Pour rappel, BeIn Sports détient le droit de diffuser l’intégralité de la compétition (51 matchs) pour la somme de 38M€ contre 60M€ en 2016. De leur côté, TF1 et M6 ont conjointement acheté 23 matchs pour 50M€ avec une répartition équitable (25M€ + 25M€). Pour mémoire, en 2016, M6 avait déjà réglé le même montant tandis que TF1 versait 38M€ à l’UEFA.

Côté recettes publicitaires nettes, TF1 avait empoché 33M€ et M6 23M€. En comptant les frais de production, les pertes nettes de ces deux chaînes s’élevaient ainsi respectivement à -12M€ et -8M€ (total des frais – recettes publicitaires). Mais en 2016, l’Equipe de France avait joué 7 matchs en s’inclinant face au Portugal en finale.

Avec les Bleus sortis prématurément de ce Championnat d’Europe, on peut légitimement s’interroger sur le montant des pertes sèches engendrées par la vente d’emplacements publicitaires largement revue à la baisse. En effet, la France ne vit pas à l’heure du football comme l’Angleterre, l’Italie ou l’Allemagne. Les audiences se retrouveront inévitablement touchées par un produit désormais moins intéressant pour un Français lambda, ne s’intéressant qu’une fois tous les deux ans aux matchs de son pays.

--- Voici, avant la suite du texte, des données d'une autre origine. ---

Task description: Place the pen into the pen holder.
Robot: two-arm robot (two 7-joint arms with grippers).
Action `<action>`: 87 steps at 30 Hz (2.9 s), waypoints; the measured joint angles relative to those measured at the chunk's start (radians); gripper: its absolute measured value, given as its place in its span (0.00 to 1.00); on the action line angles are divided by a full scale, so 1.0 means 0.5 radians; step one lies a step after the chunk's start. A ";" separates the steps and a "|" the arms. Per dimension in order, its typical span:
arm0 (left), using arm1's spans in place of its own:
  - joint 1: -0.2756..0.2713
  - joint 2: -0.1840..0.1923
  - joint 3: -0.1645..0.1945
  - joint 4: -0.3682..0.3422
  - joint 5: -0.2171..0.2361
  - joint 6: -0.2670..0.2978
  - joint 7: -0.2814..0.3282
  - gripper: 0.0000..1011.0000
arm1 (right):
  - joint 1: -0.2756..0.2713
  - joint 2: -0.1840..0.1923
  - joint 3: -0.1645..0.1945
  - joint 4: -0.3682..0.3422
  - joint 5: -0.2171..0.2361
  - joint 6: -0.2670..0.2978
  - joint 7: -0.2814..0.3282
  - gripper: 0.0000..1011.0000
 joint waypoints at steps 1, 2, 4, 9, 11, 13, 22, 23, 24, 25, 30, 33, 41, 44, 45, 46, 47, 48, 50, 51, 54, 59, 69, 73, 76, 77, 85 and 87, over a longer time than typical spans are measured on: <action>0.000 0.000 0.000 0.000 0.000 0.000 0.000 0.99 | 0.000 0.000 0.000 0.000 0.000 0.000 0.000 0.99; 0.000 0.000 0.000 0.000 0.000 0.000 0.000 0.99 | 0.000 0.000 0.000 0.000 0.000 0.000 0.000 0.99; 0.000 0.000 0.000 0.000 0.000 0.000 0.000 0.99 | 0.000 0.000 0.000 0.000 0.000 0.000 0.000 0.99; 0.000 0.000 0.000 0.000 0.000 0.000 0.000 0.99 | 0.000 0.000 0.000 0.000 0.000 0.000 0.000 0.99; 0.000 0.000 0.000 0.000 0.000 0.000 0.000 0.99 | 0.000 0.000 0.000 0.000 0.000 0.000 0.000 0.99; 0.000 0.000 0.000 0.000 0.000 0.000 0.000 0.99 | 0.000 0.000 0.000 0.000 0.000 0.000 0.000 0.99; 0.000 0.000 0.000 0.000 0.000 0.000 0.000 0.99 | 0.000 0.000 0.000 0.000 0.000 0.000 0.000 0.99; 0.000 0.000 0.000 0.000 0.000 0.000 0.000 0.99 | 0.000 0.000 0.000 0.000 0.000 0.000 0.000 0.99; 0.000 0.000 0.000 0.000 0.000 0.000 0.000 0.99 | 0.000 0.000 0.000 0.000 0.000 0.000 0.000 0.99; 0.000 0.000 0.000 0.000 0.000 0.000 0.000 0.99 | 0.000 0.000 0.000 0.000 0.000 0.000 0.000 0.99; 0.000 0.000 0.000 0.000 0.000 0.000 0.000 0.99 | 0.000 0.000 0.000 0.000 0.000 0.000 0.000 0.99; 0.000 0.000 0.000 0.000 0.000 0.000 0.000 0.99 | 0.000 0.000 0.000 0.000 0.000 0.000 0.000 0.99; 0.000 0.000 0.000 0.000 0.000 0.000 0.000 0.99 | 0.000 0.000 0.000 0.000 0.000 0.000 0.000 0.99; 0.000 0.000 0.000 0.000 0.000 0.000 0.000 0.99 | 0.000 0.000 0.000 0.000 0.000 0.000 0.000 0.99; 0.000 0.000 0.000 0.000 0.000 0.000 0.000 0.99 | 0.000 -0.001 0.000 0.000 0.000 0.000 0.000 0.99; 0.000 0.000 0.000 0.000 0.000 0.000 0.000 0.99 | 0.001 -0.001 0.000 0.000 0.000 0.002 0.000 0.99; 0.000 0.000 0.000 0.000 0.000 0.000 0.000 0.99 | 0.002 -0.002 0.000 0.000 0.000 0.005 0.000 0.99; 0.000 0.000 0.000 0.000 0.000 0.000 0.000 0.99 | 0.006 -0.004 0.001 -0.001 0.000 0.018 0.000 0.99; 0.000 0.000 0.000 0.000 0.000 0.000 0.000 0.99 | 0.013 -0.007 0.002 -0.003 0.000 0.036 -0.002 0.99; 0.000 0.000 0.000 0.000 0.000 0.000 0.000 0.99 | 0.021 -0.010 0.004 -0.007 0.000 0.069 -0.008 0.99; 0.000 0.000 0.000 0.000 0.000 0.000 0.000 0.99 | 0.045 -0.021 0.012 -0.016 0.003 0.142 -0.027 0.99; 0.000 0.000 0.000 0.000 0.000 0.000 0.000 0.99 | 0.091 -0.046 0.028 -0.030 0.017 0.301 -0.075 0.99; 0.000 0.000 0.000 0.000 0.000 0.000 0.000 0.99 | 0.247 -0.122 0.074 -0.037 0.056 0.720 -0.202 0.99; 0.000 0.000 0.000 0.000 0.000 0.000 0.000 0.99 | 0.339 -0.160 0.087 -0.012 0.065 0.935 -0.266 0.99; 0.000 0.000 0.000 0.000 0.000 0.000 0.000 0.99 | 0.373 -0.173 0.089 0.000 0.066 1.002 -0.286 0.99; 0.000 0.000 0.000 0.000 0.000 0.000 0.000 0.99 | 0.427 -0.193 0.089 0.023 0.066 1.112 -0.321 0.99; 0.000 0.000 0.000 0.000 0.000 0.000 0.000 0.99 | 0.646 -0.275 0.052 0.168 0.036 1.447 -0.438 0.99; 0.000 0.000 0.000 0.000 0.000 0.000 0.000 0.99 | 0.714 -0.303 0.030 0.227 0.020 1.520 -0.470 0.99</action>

Si les pertes de TF1 et M6 en 2016 paraissent supportables au regard de l’image de marque logiquement renforcée par la diffusion d’une compétition sportive majeure et la possibilité de communiquer sur les programmes de la chaîne au moment de la compétition, celles qui vont découler de l’Euro 2021 seront probablement bien supérieures.

Le mois dernier, Publicis estimait autour de 35/40M€ les recettes publicitaires de TF1 et M6, dans le cas où l’EDF arriverait en demi-finale. Nous savons que ce ne sera pas le cas. Celles-ci pourraient donc être divisées au moins par deux, même si les estimations demeurent difficiles à ce stade.

Mais, dans le futur, et, notamment dès l’année prochaine avec la Coupe du Monde 2022 au Qatar, on peut se demander si de tels investissements seront encore de mise quand on sait qu’ils se fondent particulièrement sur le parcours d’une équipe, et que celle-ci, même favorite, est bien souvent confrontée au poids de l’incertitude du sport.